━━━━━ Source information

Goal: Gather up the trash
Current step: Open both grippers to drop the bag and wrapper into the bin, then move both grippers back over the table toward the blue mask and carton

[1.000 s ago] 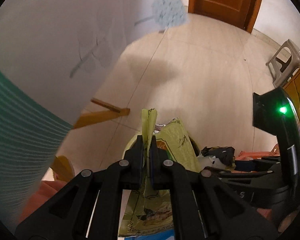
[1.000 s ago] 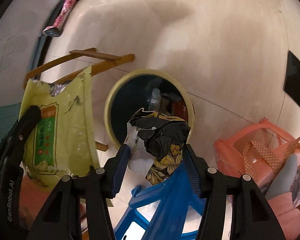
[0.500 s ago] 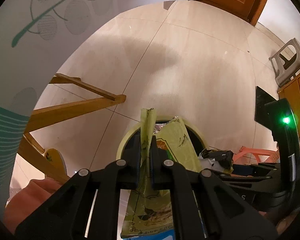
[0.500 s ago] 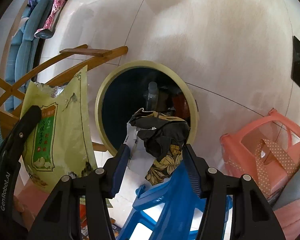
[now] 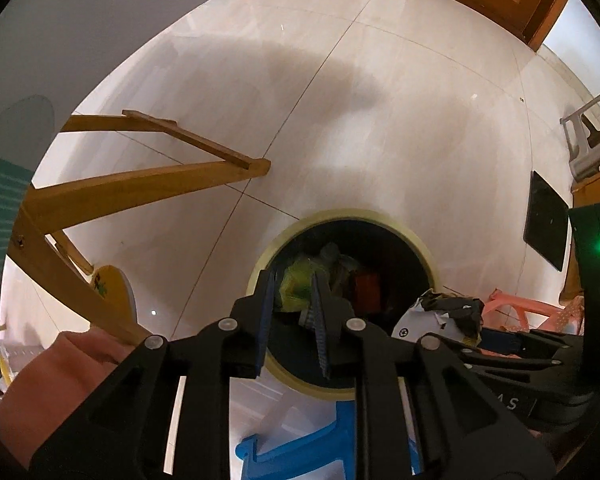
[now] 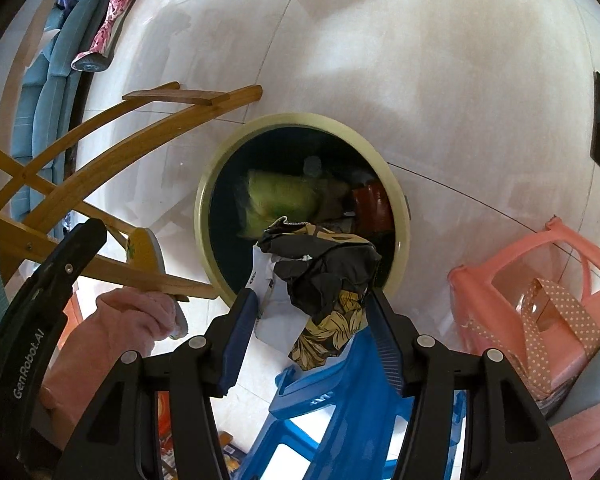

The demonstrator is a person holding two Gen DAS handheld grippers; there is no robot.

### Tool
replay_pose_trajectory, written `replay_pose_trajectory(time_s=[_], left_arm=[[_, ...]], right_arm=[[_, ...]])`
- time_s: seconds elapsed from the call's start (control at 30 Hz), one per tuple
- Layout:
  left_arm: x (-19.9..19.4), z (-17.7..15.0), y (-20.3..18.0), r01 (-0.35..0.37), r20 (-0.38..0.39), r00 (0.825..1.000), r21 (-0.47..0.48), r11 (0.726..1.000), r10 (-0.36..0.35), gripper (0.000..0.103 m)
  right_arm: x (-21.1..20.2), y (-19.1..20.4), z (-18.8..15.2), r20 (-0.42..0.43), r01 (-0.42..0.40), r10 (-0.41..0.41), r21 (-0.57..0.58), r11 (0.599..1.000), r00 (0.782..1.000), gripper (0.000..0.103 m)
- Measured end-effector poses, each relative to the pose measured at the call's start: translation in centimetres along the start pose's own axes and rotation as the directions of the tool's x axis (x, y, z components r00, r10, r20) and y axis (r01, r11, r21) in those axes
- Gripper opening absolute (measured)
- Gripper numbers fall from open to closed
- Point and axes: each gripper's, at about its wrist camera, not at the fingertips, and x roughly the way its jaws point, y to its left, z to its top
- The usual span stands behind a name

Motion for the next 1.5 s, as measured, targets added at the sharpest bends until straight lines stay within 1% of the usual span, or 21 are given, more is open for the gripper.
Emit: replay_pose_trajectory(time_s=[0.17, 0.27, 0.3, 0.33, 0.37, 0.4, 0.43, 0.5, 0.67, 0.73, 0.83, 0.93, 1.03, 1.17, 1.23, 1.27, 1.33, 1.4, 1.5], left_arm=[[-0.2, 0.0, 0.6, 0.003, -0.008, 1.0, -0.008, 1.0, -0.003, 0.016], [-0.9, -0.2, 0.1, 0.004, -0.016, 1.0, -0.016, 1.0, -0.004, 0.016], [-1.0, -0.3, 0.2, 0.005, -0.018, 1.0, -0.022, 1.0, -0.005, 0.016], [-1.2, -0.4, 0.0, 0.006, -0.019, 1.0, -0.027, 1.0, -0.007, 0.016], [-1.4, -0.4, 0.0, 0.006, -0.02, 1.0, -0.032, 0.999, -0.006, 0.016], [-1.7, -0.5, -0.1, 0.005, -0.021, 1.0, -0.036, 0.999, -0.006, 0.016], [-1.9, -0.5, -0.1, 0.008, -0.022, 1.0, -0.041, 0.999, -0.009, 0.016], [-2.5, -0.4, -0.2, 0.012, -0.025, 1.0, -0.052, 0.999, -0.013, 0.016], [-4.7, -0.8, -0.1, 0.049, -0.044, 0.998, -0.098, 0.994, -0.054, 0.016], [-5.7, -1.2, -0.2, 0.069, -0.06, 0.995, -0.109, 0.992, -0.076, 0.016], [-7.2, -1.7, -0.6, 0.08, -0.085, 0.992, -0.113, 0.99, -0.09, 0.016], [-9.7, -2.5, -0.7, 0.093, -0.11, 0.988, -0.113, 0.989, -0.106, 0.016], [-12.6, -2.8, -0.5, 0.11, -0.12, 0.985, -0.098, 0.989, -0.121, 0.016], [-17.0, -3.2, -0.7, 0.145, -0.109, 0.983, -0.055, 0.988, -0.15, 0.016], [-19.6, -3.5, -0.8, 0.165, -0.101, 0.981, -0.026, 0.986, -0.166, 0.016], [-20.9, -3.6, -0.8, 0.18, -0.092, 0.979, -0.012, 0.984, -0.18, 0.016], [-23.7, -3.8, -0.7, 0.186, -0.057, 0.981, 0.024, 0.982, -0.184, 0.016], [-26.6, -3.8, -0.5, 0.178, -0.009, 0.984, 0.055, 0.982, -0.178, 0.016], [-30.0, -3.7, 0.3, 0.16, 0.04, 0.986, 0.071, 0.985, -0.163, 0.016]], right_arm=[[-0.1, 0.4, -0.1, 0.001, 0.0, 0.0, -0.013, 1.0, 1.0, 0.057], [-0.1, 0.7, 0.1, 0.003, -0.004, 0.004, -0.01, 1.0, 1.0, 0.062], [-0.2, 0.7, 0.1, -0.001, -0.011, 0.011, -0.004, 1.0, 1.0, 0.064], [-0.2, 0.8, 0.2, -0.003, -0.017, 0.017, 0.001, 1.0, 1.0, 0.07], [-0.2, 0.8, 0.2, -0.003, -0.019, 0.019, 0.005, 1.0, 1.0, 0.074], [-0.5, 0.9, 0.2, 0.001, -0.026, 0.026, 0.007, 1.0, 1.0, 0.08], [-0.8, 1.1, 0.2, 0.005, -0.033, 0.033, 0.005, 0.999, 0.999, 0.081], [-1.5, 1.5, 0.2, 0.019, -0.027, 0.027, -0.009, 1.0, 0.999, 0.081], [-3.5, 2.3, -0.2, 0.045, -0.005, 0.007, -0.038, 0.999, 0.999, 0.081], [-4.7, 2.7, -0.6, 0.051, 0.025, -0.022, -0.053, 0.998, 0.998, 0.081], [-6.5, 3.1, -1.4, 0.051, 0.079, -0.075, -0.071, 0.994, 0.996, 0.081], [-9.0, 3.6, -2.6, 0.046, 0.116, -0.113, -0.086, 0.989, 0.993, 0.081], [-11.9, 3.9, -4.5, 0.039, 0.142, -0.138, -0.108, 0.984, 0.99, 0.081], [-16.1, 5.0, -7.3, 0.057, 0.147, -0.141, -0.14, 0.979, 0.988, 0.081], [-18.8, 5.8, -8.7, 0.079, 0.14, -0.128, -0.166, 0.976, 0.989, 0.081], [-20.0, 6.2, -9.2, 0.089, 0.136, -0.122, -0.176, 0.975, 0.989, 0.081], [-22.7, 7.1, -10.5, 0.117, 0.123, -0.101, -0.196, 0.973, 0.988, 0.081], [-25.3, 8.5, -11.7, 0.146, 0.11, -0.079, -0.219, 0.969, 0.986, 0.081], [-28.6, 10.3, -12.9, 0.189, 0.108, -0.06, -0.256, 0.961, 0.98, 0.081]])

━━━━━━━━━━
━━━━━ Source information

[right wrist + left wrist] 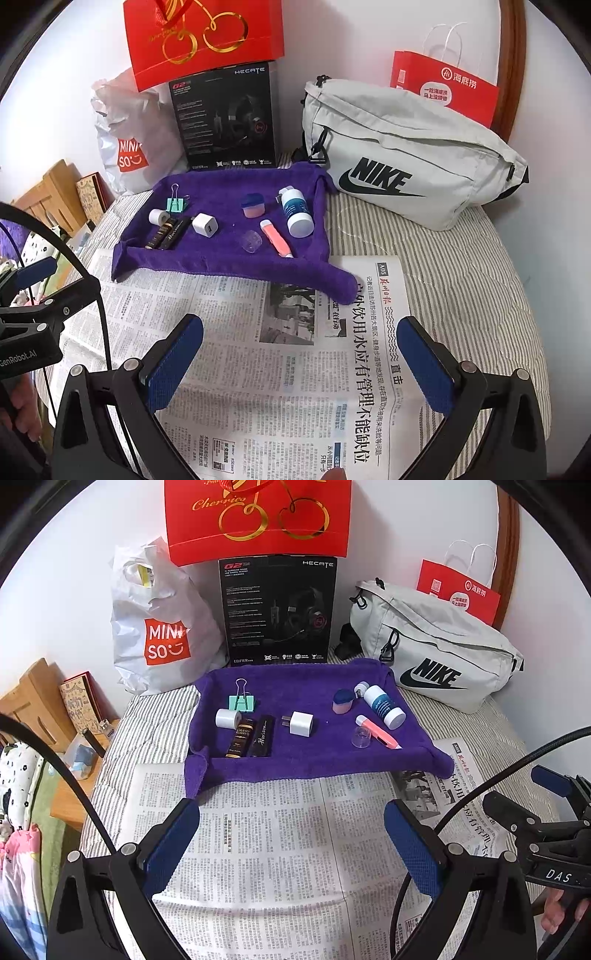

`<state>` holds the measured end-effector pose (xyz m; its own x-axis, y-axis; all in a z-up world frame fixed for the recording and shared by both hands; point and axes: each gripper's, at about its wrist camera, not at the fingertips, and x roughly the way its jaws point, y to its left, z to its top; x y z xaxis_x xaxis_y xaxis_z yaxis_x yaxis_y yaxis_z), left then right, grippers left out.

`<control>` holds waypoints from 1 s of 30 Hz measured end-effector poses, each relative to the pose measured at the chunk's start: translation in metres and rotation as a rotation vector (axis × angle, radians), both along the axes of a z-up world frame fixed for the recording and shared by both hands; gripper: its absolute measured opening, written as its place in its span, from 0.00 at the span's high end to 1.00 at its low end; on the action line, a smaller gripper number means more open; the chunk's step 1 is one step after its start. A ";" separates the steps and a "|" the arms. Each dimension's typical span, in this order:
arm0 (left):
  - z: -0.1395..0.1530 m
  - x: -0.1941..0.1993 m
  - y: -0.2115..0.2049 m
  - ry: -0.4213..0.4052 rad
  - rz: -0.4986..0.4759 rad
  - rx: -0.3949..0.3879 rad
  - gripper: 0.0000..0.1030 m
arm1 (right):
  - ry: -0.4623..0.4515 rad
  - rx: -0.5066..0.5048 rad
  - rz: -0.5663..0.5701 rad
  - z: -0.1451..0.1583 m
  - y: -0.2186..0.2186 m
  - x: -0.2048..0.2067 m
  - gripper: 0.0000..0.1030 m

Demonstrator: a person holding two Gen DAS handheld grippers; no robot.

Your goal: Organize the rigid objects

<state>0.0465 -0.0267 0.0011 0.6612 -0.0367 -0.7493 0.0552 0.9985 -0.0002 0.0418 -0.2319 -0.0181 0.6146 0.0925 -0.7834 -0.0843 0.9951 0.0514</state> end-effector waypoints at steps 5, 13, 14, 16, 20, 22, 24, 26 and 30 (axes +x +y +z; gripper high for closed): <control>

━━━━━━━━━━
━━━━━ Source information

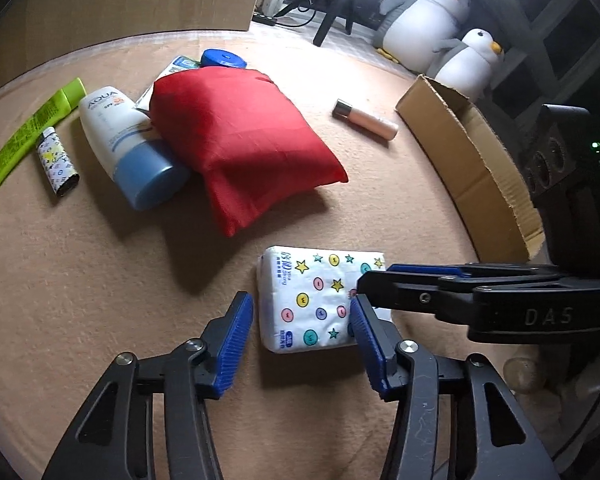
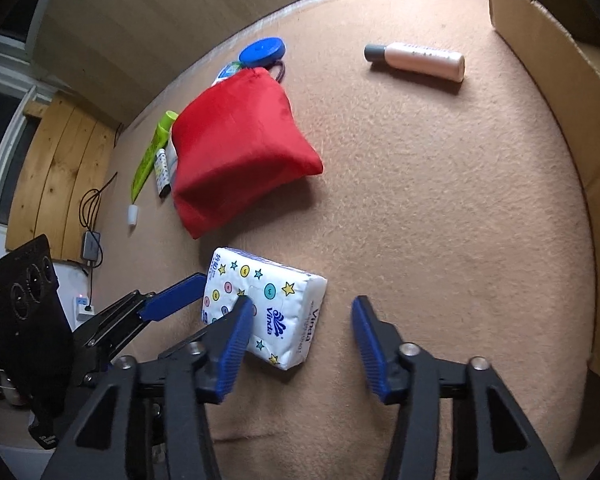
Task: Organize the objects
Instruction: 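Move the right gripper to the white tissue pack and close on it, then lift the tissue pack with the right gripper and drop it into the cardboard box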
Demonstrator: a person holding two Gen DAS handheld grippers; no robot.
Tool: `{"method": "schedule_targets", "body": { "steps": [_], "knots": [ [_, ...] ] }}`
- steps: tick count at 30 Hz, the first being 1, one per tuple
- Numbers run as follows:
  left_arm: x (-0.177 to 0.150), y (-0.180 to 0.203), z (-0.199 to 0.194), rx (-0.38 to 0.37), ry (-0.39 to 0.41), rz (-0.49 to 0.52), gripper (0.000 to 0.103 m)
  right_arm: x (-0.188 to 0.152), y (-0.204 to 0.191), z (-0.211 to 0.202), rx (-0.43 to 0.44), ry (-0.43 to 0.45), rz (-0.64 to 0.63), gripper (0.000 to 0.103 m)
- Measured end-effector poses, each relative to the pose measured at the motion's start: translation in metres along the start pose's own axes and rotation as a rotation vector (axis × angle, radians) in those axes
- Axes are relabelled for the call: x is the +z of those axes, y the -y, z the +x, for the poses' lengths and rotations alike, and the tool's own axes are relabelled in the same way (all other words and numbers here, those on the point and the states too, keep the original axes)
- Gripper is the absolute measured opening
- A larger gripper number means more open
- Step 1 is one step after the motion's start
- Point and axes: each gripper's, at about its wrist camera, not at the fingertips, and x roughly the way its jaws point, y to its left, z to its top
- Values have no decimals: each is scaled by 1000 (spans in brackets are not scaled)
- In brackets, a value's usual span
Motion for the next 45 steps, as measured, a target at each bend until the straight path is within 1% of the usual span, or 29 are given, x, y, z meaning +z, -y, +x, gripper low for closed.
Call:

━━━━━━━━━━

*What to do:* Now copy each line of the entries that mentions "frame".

*Solution to this task:*
`<state>` holds the measured end-effector pose (xyz m; its own x-axis, y-axis; all in a z-up world frame fixed for the recording and shared by both hands; point and axes: each gripper's, at about its wrist camera, not at the fingertips, and x roughly the way its jaws point, y to its left, z to its top; x y z xaxis_x xaxis_y xaxis_z yaxis_x yaxis_y yaxis_z), left then right, grippers left out.
`<control>` holds waypoints from 1 s of 30 Hz measured end-effector poses, each relative to the pose measured at the chunk's start: translation in metres and rotation as a rotation vector (axis × angle, radians), both along the axes of a z-up world frame fixed for the recording and shared by both hands; gripper: its absolute measured opening, written as its place in its span, from 0.00 at the span's high end to 1.00 at its low end; on the action line, a smaller gripper number means more open; the chunk's step 1 is one step after its start. A ";" separates the steps and a "|" the arms. Each dimension's typical span, in this order:

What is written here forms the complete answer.